Bila paradigma dan caracara kita membangun bangsa, yang terlalu Pulau Jawa dan daratan sentris seperti selama ini, tidak segera dikoreksi, maka kekhawatiran kita untuk terperangkap dalam negara berpendapatan menengah (middle-income trap),tidak bisa naik kelas menjadi negara maju dan makmur, adalah sebuah keniscayaan. 

Sebab, produktivitas dan daya saing ekonomi nasional bakal tetap terpuruk lantaran tingginya biaya logistik, rendahnya konektivitas maritim,dan sejumlah praktik ekonomi ilegal. Yang lebih mencemaskan, ketertinggalan dan kemiskinan yang dialami masyarakat di luar Pulau Jawa, pesisir, dan pulau-pulau kecil terdepan juga dikhawatirkan dapat merongrong kedaulatan wilayah NKRI. 

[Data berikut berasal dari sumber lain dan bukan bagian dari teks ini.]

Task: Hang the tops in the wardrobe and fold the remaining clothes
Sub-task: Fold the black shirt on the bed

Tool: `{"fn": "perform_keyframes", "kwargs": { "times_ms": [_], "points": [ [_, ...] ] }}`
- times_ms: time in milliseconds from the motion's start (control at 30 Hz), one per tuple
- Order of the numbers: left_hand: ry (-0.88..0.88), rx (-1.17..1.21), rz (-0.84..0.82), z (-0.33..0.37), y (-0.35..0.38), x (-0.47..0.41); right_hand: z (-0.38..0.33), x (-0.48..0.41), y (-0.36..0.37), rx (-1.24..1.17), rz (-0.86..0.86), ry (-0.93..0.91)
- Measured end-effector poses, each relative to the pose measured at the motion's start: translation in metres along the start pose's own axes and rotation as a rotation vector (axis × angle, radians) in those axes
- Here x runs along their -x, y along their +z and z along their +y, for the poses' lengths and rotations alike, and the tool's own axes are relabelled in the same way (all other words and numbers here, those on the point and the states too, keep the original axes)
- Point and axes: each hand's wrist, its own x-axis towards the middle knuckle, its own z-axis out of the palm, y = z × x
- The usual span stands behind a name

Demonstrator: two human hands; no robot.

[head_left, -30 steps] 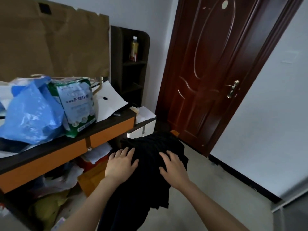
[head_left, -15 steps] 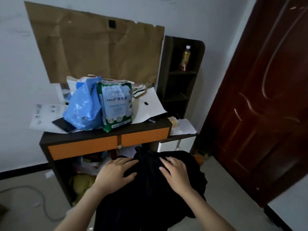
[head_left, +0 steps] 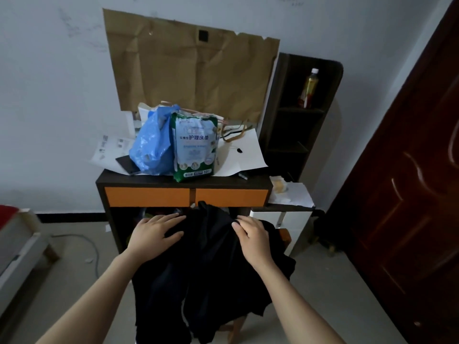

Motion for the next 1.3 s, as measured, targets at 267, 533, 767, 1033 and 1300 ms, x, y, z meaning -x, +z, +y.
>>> {"fn": "perform_keyframes", "kwargs": {
  "times_ms": [267,533,767,1033,1300],
  "points": [
    [-0.032,0.529,0.312,0.072,-0.01,0.029,-0.041,0.016,-0.064,-0.558,0.326,-0.055],
    [0.08,1.026,0.245,0.134,-0.02,0.042,-0.079,0.007,-0.094,-0.545,0.315,-0.261],
    [-0.087,1.037,0.59,0.086,-0.064,0.08,-0.102,-0.005,-0.087,-0.5,0.265,-0.289],
    [-0.239,0.857,0.868,0.014,-0.12,0.156,-0.164,0.005,-0.024,-0.48,0.061,-0.398],
    [-0.392,0.528,0.978,-0.059,-0.155,0.28,-0.264,0.043,0.062,-0.538,-0.197,-0.587]
  ]
}}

Lepasnya Pulau Sipadan dan Ligitan ke Malaysia merupakan konsekuensi logis dari kesalahan konsep pembangunan selama ini. Oleh sebab itu,pemindahan ibu kota negara tidak hanya krusial bagi penanggulangan banjir Jakarta, tetapi juga sebagai bagian integral dari reorientasi paradigma pembangunan nasional, dari berbasis daratan ke maritim dan kepulauan. 

Bila pada saatnya,ibu kota negara pindah ke Kalimantan, niscaya Jakarta bisa tumbuh sebagai megapolitan modern dan pusat kegiatan perekonomian yang lebih produktif, berdaya saing, berkeadilan, dan ramah lingkungan. Rakyatnya hidup lebih sejahtera, aman, dan damai dalam lingkungan yang lebih bersih,sehat,dan asri. 

Perlu dicatat,bahwa hampir semua negara maju dan emerging economies, ibu kota negaranya hanya berfungsi sebagai pusat pemerintahan, sedangkan pusat ekonomi (industri dan bisnis) nya ditempatkan di kota-kota lain. Contohnya Australia, ibu kota negaranya di Canberra, sementara pusat ekonominya berada di Sydney, Melbourne,Adelaide, dan Perth. 

Di AS, ibu kota negara di Washington, DC, pusat ekonominya tersebar di semua negara bagian, seperti New York City,Boston, Miami, Seattle, dan San Fransisco. Serupa dengan AS, di China, ibu kota negara di Beijing, sedangkan pusat ekonomi tersebar hampir di semua provinsi, seperti Shanghai,Guangzhou, Shenzhen, Dalian, dan Chongqing. 

Kiranya kita bisa mengambil pelajaran,bahwa Inggris Raya berubah menjadi penguasa dunia ketika ia berhasil menguasai lautan. Amerika juga berubah menjadi negara adidaya setelah berhasil menjadi bangsa penguasa maritim. 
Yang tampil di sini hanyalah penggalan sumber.